Monday, September 24, 2007

"A Species of Political Capitulation"

Ahmadinejad update:

A rule in life I try to live by is that there is always someone smarter and better than you. This is particularly true in blogging. There is always a stonger thinker and writer out there who can say it better than you can. A case in point is Roger Kimball at the New Criterion. Kimball has an excellent post regarding Ahmadinejad at Columbia at the New Criterion's blog Armavirumque titled The Poverty of Liberalism.

Kimball throroughly destroys Lee Bollinger and the lefts facile free speech argument in favor of Columbia inviting Ahmadinejad to speak.
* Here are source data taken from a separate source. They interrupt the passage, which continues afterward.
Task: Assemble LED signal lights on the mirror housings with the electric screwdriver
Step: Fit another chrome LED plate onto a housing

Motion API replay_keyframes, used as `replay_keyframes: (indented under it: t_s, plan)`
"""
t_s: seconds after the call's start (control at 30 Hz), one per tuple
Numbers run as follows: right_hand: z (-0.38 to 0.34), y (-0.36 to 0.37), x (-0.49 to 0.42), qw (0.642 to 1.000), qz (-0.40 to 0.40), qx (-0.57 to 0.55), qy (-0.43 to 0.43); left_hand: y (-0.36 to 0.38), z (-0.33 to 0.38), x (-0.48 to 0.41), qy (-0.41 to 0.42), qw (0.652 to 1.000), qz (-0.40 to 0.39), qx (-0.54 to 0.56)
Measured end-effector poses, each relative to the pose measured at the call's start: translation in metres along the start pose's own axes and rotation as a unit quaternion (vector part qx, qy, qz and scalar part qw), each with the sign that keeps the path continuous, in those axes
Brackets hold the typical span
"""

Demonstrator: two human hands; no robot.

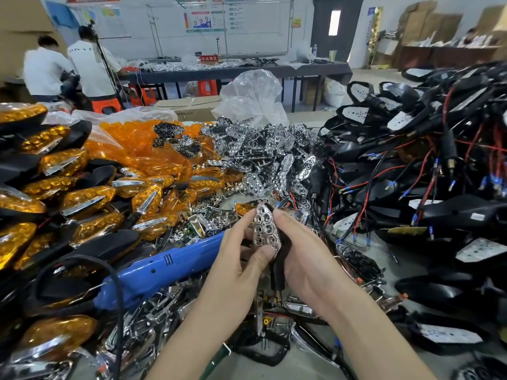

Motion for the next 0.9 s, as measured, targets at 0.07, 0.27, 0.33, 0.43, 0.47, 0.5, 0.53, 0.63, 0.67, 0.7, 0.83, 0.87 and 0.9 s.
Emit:
replay_keyframes:
  t_s: [0.07,0.27,0.33,0.43,0.47,0.5,0.53,0.63,0.67,0.7,0.83,0.87,0.9]
  plan:
    - [0.0009,0.0003,-0.0012,1.000,-0.004,-0.008,-0.005,0.0003,-0.0010,-0.0011,-0.006,1.000,0.008,0.001]
    - [0.0023,0.0014,-0.0017,0.999,0.020,-0.018,-0.030,0.0035,-0.0013,-0.0023,-0.014,1.000,0.021,0.001]
    - [0.0025,0.0017,-0.0018,0.999,0.030,-0.012,-0.030,0.0040,-0.0016,-0.0026,-0.016,1.000,0.022,0.000]
    - [0.0023,0.0040,-0.0005,0.999,0.036,-0.013,-0.031,0.0050,-0.0015,-0.0027,-0.015,0.999,0.029,0.002]
    - [0.0021,0.0049,0.0000,0.999,0.034,-0.017,-0.033,0.0053,-0.0013,-0.0026,-0.015,0.999,0.032,0.005]
    - [0.0022,0.0056,0.0007,0.999,0.032,-0.022,-0.033,0.0056,-0.0012,-0.0025,-0.014,0.999,0.034,0.008]
    - [0.0022,0.0055,0.0009,0.999,0.031,-0.025,-0.031,0.0056,-0.0012,-0.0022,-0.014,0.999,0.036,0.011]
    - [0.0031,0.0048,0.0010,0.999,0.039,-0.025,-0.027,0.0052,-0.0019,-0.0020,-0.017,0.999,0.025,0.022]
    - [0.0035,0.0042,0.0002,0.998,0.045,-0.023,-0.026,0.0051,-0.0021,-0.0019,-0.018,0.999,0.020,0.026]
    - [0.0037,0.0037,-0.0004,0.998,0.049,-0.019,-0.026,0.0052,-0.0023,-0.0021,-0.016,0.999,0.017,0.032]
    - [0.0059,0.0011,-0.0020,0.998,0.056,-0.012,-0.029,0.0055,-0.0015,-0.0027,-0.009,0.999,0.013,0.050]
    - [0.0063,0.0006,-0.0021,0.998,0.054,-0.013,-0.028,0.0055,-0.0011,-0.0027,-0.010,0.998,0.013,0.054]
    - [0.0069,0.0007,-0.0022,0.998,0.052,-0.015,-0.026,0.0055,-0.0006,-0.0030,-0.011,0.998,0.014,0.054]
Point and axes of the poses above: each hand's wrist, its own x-axis away from the middle knuckle, its own y-axis out of the palm, z = x × y, the point moved 3 cm from there along -x, towards the middle knuckle, and after that the axes turned 9 degrees about -x, right-handed, at the moved point
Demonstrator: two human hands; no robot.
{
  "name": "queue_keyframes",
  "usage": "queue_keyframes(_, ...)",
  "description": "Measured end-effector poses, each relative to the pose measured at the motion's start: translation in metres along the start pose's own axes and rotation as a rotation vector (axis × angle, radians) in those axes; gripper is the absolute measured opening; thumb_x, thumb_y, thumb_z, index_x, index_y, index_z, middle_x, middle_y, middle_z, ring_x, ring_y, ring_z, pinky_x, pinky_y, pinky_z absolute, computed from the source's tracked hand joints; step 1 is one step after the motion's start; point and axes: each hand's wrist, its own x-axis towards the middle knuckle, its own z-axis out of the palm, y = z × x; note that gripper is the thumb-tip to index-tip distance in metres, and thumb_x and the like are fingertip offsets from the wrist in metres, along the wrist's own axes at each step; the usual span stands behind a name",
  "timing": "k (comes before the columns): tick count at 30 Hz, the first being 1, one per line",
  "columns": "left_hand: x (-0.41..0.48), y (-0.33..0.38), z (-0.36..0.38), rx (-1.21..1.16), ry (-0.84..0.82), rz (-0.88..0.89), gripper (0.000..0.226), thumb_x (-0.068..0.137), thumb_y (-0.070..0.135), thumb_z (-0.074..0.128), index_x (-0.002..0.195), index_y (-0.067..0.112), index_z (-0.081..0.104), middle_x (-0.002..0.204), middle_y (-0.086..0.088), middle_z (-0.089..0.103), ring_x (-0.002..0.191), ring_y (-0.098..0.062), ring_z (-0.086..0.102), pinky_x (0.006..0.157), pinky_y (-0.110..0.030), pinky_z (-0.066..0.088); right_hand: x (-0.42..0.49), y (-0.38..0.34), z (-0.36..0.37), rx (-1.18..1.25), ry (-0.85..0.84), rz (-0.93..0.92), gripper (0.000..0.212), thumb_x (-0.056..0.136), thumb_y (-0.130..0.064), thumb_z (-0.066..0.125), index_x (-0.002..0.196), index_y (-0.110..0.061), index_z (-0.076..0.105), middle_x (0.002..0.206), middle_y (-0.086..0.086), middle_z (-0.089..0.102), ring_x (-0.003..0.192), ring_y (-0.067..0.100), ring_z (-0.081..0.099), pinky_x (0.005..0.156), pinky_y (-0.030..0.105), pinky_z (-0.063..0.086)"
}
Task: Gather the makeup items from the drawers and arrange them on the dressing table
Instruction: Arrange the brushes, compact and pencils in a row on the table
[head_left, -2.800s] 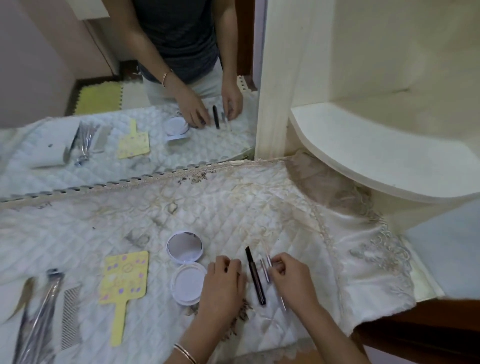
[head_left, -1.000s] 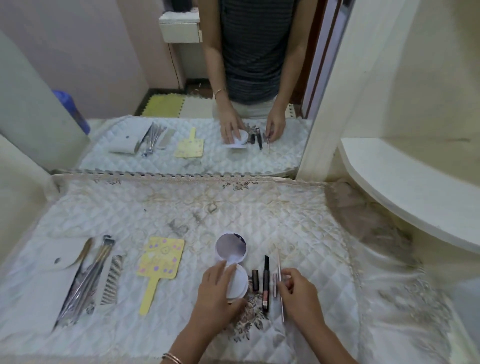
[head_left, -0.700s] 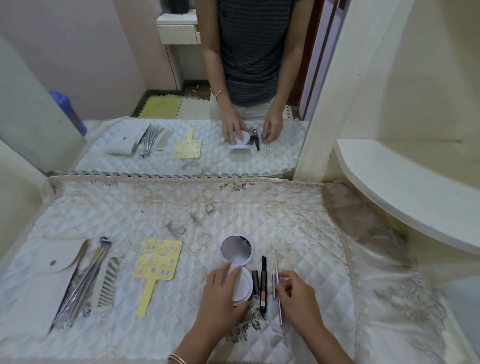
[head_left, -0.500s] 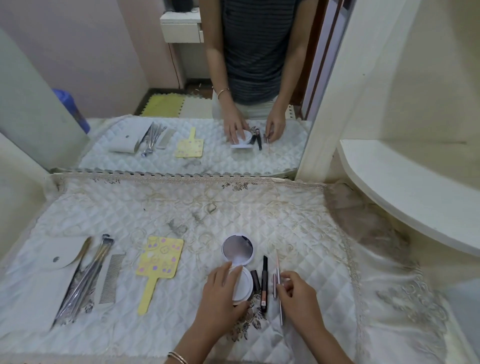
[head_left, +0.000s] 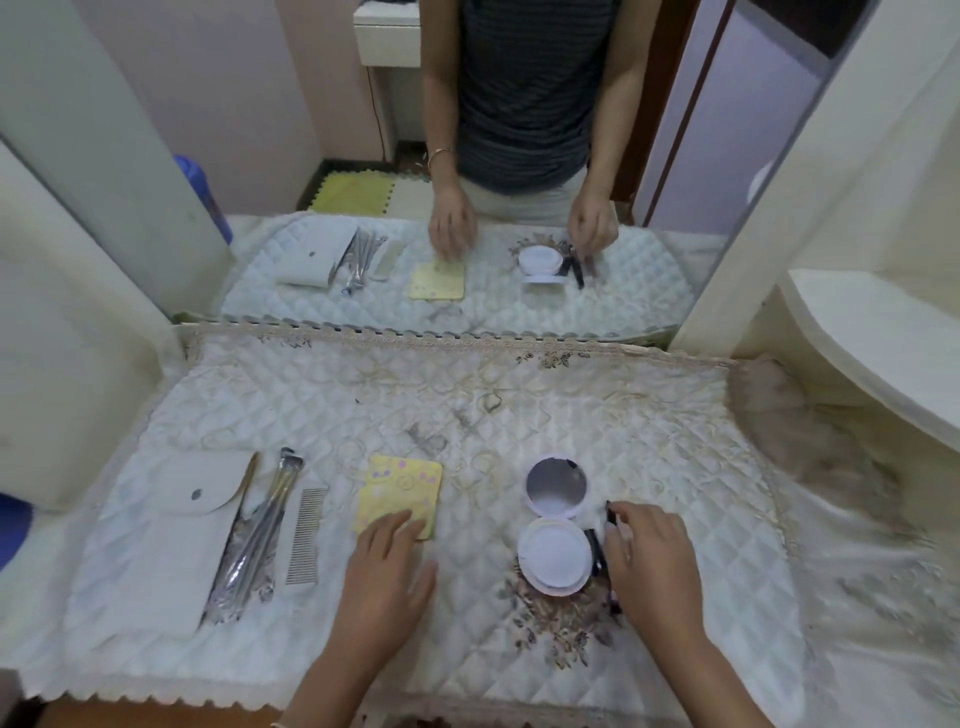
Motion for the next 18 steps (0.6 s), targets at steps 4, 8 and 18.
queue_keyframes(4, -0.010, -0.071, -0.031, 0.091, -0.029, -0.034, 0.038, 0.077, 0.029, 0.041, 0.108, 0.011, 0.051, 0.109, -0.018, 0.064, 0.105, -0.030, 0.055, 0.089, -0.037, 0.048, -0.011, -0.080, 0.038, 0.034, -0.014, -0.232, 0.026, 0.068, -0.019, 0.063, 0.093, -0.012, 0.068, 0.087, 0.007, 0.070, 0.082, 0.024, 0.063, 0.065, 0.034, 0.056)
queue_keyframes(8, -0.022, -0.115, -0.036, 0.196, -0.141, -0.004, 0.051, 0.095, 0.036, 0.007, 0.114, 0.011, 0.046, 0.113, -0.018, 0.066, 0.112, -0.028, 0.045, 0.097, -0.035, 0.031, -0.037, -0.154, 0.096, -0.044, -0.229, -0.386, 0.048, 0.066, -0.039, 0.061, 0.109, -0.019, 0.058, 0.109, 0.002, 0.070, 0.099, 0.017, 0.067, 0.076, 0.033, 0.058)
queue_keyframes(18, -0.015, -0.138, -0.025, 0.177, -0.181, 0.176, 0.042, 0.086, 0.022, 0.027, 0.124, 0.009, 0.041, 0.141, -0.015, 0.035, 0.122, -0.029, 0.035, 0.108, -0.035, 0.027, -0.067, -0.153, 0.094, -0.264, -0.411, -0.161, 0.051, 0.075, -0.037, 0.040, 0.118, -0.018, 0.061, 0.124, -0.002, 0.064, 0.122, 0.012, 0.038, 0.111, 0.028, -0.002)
A portion of Kimball's post:
Universities are institutions dedicated to the pursuit and transmission of learning and the furtherance of civilization.
They are not circuses for the exhibition of politically repugnant grandstanding. Free inquiry is not a license for moral irresponsibility. At a university, as at every other human institution, freedom can thrive only when it is limited by allegiance to certain positive values--the value of historical truth, for example, or the moral truth that human dignity is worth preserving.
President Bollinger's sophomoric conception of free speech is precisely the sort of supine intellectualism that,if consistently embraced, would make free speech impossible. President Bollinger primly lectures us that "It should never be thought that merely to listen to ideas we deplore in any way implies our endorsement of those ideas, or the weakness of our resolve to resist those ideas," etc. But he is quite wrong about that. By providing a madman like Ahmadinejad with a platform at Columbia University, President Bollinger has in effect welcomed him into the community of candid reasoners. He has granted him a patent of legitimacy that no amount of "dialogue and reason" can dissipate. In this case, "listening" is indeed tantamount to an endorsement. It reduces free speech to a species of political capitulation and renders dialogue indistinguishable from a suicide pact.

Kimball finishes with a relatively unknown but prescient quote from17th century English essayist Walter Bagehot:
The spectacle of these left-wing academics repudiating men like Larry Summers and Donald Rumsfeld even as they abase themselves scrambling to find excuses for welcoming a fanatic like Mahmoud Ahmadinejad to the halls of a great American University is disgusting. I think again of Bagehot's observation that "History is strewn with the wrecks of nations which have gained a little progressiveness at the cost of a great deal of hard manliness, and have thus prepared themselves for destruction as soon as the movements of the world gave a chance for it." Are we really willing to let ourselves--our ideals, our way of life--be carelessly traduced by a rancid leftism so enfeebled that it can no longer distinguish between free speech and suicide? We are even now in the process of answering that question. How we answer it will determine a lot more than the issue of who gets to speak on American college campuses.